Many other journalists and writers — people like Stephanie Coontz, a historian of marriage and family — have challenged Rosin’s data and statistics and have shown how she overreads her data to produce this one-size-fits-all argument about the end of men. I won’t debate the data with her here, but I will say that to write a book that acknowledges the breakdown of marriage and nuclear families but has nothing — not one thing — to say about new queer families, about the social, sexual, and political experiments that so many queer communities engage, or even about the impact of new IVF technologies on the meaning of manhood, is breathtakingly naïve.
Our society, ultimately, is a complex, shifting matrix of bodies, labor, policies, culture, natural and unnatural disasters. Not to mention greed, injustice and exploitation. Within this matrix, shifts and changes in one sector inevitability impact shifts and changes across the whole spectrum. The rise of sperm banks and IVF technologies, just to give one example, has not only facilitated fertility for white middle class couples able to afford fertility therapies; these new technologies have also given rise to lesbian baby booms, transgender pregnant men, and new dynamics of kinship in the form of twiblings (siblings born of the same sperm to different women). And while the downturn in traditionally masculine jobs may well impact the conventional family, so do masculine women appearing in those jobs (female pilots, engineers, electricians, construction workers) and feminine men appearing in jobs usually associated with women (flight attendants, nurses, child care). Simultaneously, the decline of marriage for heterosexual people must be considered alongside the rise of diverse households across the country, as well as the new predominance of singles.

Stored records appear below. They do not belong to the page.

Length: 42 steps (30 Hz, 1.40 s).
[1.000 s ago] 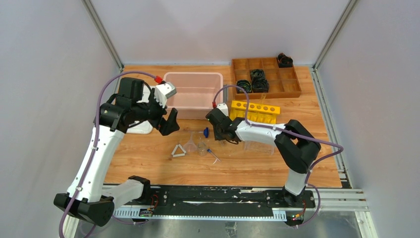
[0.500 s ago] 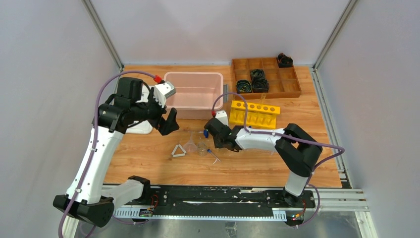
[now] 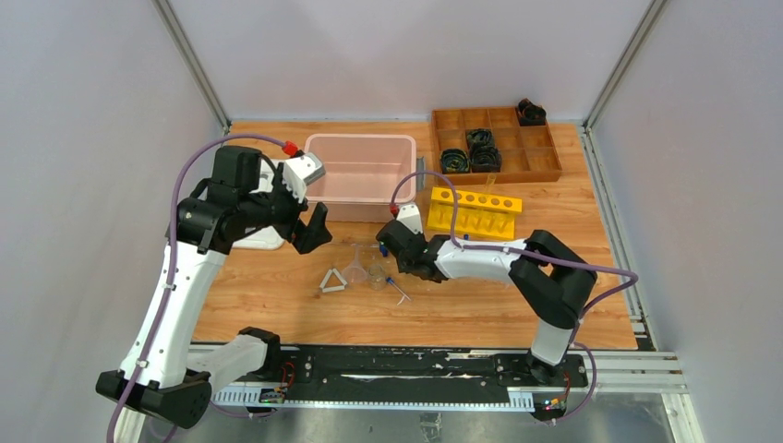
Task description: Organize the chemistry lab equipment
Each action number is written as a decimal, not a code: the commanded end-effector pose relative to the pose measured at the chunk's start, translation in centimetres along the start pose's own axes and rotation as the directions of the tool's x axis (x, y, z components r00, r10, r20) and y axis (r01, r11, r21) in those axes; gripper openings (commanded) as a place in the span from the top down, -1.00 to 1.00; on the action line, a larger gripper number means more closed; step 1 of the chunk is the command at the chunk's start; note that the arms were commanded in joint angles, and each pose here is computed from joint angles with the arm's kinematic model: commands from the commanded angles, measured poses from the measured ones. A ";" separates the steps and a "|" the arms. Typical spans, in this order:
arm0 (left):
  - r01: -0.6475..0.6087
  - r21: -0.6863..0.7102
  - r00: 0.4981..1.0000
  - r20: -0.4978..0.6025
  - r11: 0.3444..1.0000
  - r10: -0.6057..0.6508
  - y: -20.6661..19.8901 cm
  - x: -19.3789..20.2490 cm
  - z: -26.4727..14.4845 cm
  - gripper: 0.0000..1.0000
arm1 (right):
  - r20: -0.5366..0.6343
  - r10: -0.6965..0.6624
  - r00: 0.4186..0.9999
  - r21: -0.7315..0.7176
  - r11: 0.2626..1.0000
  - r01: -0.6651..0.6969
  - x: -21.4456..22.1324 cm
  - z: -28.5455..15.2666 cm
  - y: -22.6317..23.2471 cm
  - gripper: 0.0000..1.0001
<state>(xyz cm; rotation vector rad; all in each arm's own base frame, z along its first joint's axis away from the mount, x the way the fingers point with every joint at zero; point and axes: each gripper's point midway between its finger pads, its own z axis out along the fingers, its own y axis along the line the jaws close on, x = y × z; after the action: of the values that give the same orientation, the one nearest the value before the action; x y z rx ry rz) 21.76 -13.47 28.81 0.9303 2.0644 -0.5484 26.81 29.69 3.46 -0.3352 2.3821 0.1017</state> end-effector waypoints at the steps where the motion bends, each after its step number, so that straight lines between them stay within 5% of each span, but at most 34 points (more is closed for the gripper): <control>1: -0.042 -0.013 0.998 0.039 0.999 0.043 -0.2 -1.1 -1.0 -1.00 | 0.023 -0.006 1.000 0.042 0.999 0.005 -0.7 0.9 -0.4 0.36; 12: -0.045 0.008 0.998 0.053 0.999 0.045 -0.7 -1.5 -1.1 -1.00 | 0.048 0.070 0.996 0.007 0.998 -0.070 0.5 -1.0 -1.3 1.00; 22: -0.050 0.002 0.997 0.062 0.999 0.050 -0.7 -1.7 -1.3 -1.00 | 0.243 0.251 0.937 -0.256 0.948 -0.187 -7.9 -11.7 -0.2 1.00; 29: 0.005 0.134 0.992 0.126 0.991 -0.022 -3.4 -3.4 -1.9 -0.99 | 0.333 0.464 0.821 -0.541 0.807 -0.236 -15.1 -19.6 2.7 1.00; 36: 0.075 0.229 0.987 0.125 0.970 -0.106 -5.1 -3.7 -2.0 -0.83 | 0.377 0.561 0.737 -0.726 0.673 -0.140 -19.8 -26.8 7.9 1.00; 42: 0.187 0.301 0.961 0.140 0.935 -0.237 -6.1 -4.0 -1.2 -0.50 | 0.390 0.615 0.685 -0.783 0.613 -0.105 -20.9 -30.2 9.7 1.00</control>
<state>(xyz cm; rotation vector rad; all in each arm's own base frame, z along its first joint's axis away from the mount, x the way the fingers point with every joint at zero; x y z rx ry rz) 18.79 -16.99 32.18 0.8622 1.9988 -0.8985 20.09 37.82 35.32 -0.1300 1.7058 1.1155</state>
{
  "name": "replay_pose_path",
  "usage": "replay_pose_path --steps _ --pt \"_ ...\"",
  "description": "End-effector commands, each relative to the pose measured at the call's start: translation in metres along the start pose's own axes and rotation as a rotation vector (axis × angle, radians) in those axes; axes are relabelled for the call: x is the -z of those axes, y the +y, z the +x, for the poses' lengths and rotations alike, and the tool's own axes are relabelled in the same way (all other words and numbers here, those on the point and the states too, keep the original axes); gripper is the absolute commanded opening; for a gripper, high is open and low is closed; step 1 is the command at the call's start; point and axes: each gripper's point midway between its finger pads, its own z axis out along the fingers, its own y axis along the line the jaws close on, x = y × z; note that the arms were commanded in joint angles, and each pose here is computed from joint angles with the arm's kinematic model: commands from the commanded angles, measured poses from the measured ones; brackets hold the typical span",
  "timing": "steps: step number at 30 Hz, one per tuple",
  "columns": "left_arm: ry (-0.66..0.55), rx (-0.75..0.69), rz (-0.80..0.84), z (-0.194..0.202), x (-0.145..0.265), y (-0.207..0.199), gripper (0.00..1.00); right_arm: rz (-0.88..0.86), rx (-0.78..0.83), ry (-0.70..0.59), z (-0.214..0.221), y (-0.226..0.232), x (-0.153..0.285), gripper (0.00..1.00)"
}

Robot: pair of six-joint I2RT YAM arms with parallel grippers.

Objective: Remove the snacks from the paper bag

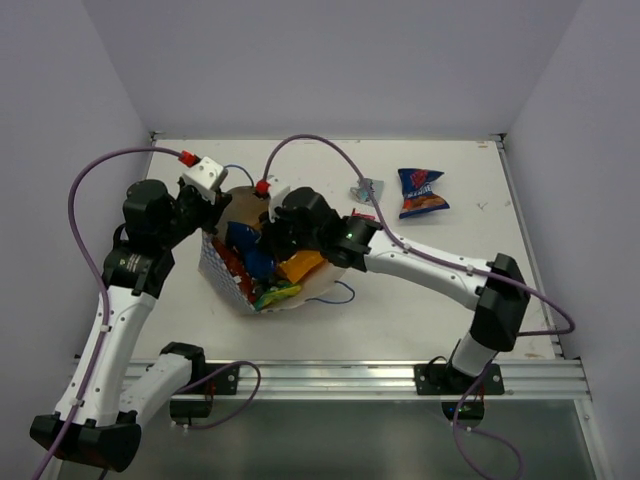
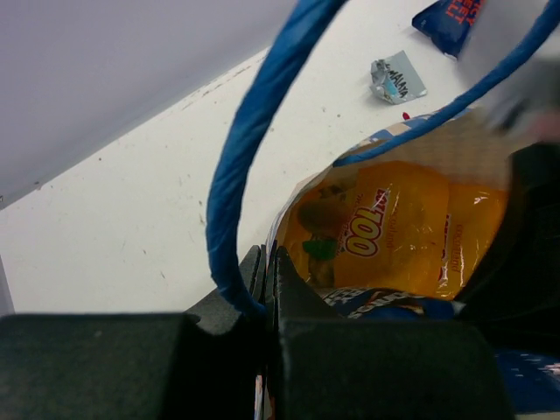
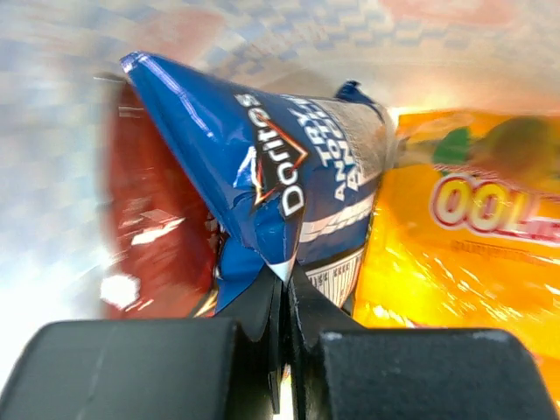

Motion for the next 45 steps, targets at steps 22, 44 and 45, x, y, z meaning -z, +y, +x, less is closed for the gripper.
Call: replay_pose_path --steps 22,44,45 --pt "-0.138 -0.017 -0.112 -0.039 0.007 0.020 0.00 0.823 0.062 -0.625 -0.149 -0.206 0.342 0.00" --pt "-0.150 -0.009 -0.083 -0.038 0.007 0.014 0.00 1.297 -0.484 -0.190 -0.024 -0.514 0.294 0.41" --pt "-0.152 -0.010 -0.077 -0.039 0.007 0.013 0.00 1.271 -0.487 -0.197 -0.028 -0.507 0.292 0.48"
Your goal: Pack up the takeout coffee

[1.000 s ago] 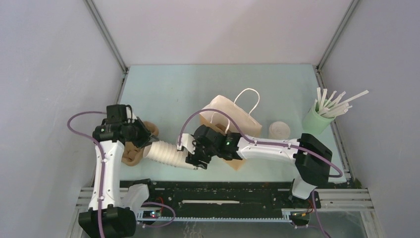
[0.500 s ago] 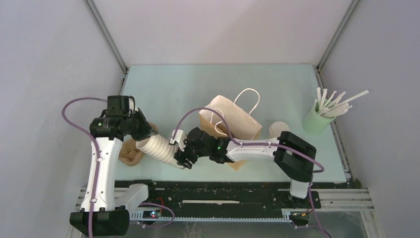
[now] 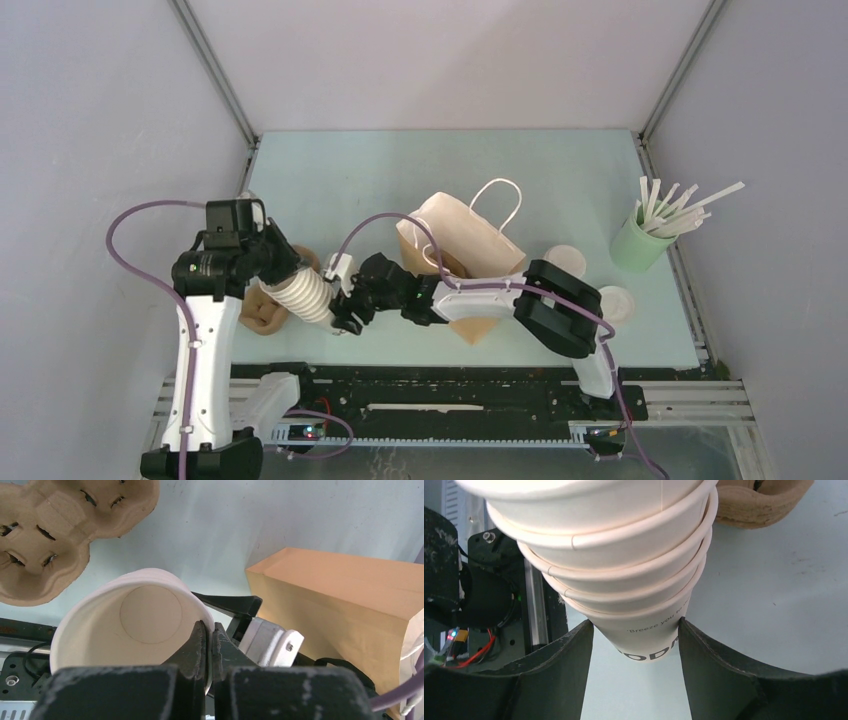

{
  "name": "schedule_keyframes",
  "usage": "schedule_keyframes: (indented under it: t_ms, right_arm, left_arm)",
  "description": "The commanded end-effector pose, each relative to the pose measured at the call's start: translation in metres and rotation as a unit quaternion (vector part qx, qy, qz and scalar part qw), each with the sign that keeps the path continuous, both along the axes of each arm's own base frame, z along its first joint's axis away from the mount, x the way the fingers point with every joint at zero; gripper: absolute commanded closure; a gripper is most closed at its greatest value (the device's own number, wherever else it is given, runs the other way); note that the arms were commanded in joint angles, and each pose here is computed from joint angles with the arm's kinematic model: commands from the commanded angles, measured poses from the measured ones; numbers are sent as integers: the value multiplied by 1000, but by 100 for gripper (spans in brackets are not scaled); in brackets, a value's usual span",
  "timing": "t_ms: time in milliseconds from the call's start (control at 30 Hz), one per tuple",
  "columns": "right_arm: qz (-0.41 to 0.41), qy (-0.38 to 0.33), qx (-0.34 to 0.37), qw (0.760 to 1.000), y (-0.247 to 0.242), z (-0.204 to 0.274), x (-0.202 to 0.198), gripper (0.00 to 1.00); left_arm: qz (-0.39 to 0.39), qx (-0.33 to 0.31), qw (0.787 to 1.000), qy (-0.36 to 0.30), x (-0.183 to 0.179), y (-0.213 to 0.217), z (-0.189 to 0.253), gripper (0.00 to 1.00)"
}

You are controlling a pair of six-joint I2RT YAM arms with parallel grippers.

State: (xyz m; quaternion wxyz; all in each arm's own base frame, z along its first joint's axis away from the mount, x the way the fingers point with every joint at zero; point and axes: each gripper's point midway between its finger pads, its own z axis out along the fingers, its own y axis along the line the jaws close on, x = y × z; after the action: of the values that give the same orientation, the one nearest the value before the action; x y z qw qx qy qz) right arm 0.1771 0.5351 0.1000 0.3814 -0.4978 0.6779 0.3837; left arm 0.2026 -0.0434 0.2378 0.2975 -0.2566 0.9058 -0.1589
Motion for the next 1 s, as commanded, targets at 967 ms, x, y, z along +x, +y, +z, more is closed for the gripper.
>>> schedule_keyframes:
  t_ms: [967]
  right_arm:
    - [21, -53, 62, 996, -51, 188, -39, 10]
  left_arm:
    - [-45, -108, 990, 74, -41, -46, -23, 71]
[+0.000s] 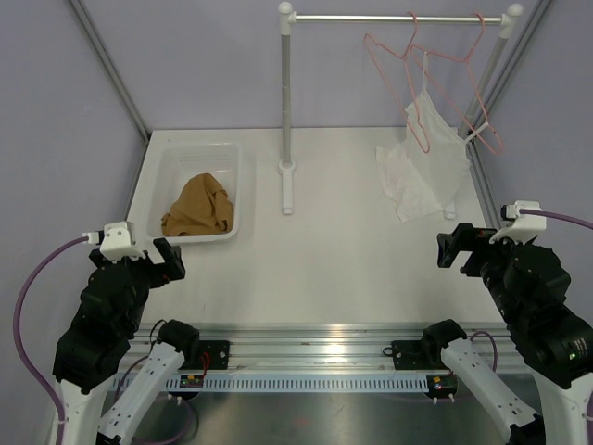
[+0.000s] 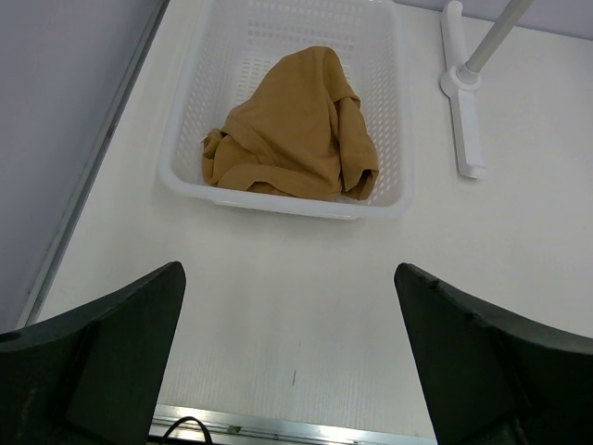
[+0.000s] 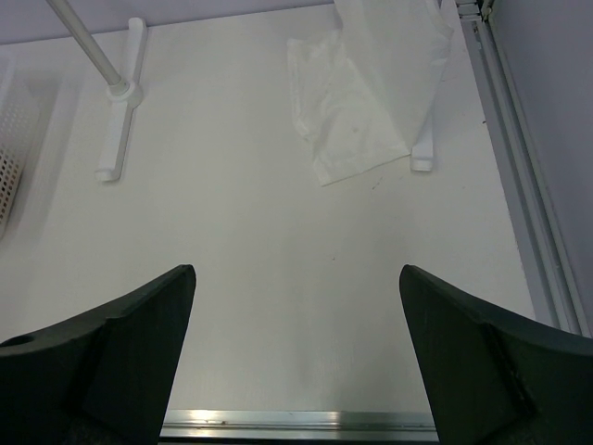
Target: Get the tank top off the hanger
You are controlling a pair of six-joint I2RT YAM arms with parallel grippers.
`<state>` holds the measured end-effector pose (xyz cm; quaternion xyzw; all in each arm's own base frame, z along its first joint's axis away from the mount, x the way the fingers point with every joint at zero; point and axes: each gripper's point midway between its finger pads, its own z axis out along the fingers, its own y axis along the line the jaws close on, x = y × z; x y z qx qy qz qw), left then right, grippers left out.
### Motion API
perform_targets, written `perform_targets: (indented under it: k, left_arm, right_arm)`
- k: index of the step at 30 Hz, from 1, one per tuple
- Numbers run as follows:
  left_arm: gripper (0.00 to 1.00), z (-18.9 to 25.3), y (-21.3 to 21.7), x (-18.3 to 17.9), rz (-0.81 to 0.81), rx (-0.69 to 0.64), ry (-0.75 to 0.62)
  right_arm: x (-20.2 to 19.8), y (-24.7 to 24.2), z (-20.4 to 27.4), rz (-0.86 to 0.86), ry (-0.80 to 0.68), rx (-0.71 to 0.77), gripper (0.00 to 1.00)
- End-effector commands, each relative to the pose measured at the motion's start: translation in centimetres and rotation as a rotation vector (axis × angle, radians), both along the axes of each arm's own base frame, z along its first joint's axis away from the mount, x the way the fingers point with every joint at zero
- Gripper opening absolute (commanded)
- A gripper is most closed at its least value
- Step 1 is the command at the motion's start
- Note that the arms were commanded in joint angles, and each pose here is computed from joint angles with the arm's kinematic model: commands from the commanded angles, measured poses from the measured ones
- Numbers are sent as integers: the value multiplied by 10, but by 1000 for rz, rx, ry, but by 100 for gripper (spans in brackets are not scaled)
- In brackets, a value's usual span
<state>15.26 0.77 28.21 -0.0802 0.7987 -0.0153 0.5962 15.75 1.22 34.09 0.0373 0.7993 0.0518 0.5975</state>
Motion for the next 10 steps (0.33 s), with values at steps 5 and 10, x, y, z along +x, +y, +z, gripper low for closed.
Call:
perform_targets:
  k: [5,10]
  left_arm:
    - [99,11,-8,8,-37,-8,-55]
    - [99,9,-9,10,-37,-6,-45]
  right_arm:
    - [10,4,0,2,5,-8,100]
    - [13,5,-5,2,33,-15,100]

If men are at an end, my friends, that is only because so too are women, and masculinity, and femininity, gay and straight: all are currently under review. There is no going back now to the “vagina” politics or the old notion that anatomy is destiny. Certainly we are at the end of something, but given the evidence of female empowerment, male decline, marriage crises, and new diversities within gender and family, the real end may be this: the end of normal. In its wake are new forms of feminism ready to imagine — new ways of thinking and talking about bodies, desire, labor, and pleasure. Heterosexuality has come crashing down in the early 21st century, and normal has reached its breaking point.